Ogni sua scultura ha una storia, un intento, una fonte.Il Papa ad esempio non fu accettata dal Vaticano, che la respinse definendola disdicevole perché al posto degli occhi c’erano due fori. Il fatto che il Papa non la vide mai, quindi non espresse il suo giudizio in merito, passò in secondo piano…
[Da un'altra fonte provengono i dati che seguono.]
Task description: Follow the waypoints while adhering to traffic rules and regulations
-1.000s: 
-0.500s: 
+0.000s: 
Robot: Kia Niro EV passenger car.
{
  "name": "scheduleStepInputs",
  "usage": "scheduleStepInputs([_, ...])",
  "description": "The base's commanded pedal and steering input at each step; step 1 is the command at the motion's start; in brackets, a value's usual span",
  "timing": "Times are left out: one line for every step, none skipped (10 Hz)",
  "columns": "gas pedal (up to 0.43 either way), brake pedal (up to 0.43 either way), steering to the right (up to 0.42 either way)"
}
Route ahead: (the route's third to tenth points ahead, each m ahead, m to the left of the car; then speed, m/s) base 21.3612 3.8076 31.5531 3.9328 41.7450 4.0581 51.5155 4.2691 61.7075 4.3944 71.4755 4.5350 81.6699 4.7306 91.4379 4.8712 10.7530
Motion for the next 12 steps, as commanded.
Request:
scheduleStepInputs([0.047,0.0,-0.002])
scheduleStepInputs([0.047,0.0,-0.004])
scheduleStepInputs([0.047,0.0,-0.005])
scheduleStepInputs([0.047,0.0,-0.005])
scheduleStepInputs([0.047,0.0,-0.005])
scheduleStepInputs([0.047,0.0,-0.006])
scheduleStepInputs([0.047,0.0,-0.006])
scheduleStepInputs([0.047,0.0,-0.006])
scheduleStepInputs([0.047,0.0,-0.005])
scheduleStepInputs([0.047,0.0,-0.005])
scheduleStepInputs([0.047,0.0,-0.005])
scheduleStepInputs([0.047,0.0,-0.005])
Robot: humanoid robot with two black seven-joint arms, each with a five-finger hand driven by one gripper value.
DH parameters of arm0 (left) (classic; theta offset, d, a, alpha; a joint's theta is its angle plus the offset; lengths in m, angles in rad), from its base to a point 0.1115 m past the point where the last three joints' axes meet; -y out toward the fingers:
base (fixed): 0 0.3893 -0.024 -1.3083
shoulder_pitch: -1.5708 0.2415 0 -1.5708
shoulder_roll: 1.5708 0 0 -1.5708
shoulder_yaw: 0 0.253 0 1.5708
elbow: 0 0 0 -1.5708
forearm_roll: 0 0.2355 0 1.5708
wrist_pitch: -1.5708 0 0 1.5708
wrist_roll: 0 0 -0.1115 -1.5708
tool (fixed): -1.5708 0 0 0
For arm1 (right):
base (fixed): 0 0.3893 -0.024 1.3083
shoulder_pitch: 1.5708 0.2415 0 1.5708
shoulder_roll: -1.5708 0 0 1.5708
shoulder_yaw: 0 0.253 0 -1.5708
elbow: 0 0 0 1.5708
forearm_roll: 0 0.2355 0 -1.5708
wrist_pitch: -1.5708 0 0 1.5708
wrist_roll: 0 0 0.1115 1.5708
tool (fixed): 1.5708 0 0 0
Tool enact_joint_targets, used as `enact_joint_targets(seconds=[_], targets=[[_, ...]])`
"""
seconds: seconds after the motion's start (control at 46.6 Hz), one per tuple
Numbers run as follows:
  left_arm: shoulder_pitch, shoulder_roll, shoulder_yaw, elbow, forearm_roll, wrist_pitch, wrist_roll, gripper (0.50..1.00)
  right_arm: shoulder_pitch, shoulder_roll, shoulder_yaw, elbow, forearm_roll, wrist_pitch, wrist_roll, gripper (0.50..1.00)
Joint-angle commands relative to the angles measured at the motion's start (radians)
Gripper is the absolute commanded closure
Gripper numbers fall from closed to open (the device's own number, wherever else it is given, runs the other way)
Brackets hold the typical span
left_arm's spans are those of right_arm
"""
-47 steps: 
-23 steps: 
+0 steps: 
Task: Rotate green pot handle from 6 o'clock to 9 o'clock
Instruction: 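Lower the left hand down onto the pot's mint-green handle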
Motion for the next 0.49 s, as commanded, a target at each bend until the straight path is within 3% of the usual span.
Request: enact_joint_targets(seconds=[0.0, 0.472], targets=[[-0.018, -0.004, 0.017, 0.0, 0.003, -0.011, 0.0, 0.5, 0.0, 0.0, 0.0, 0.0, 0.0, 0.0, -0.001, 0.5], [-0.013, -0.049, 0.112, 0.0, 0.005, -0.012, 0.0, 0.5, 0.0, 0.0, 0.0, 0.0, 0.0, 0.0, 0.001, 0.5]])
Quando il Pontefice si dimise Jago spogliò la statua, proprio come si era in un certo senso spogliata Sua Santità e gli diede due occhi, profondi, vivi, che sembrano seguire ogni movimento di chi la guarda.Un comportamento coerente e coraggioso quindi da parte dell’artista, che infatti sostiene che “L’arte è una grande opportunità per dare coraggio alle persone”.In tutte le sue sculture è evidente il lavoro, simil-michelangiolesco, per mostrare i vari strati e aspetti della materia che compone la realtà che ci circonda. Anche le opere più surreali superano in un certo qual modo il soggetto stesso, per comunicare attraverso la morbidezza e i particolari minuziosi.
Massi squarciati, elefanti, cuori, bambini immersi in una testa come nel grembo materno, si ammantano così di un’individualità e specificità che li rendono inimitabili ed eterni.
“Anche se vieni giudicato perché da bambino volevi assomigliare a Mozart, tu continua a suonare e non smettere mai di sognare, perché male che andrà, alla fine in un modo o nell’altro diventerai te stesso.”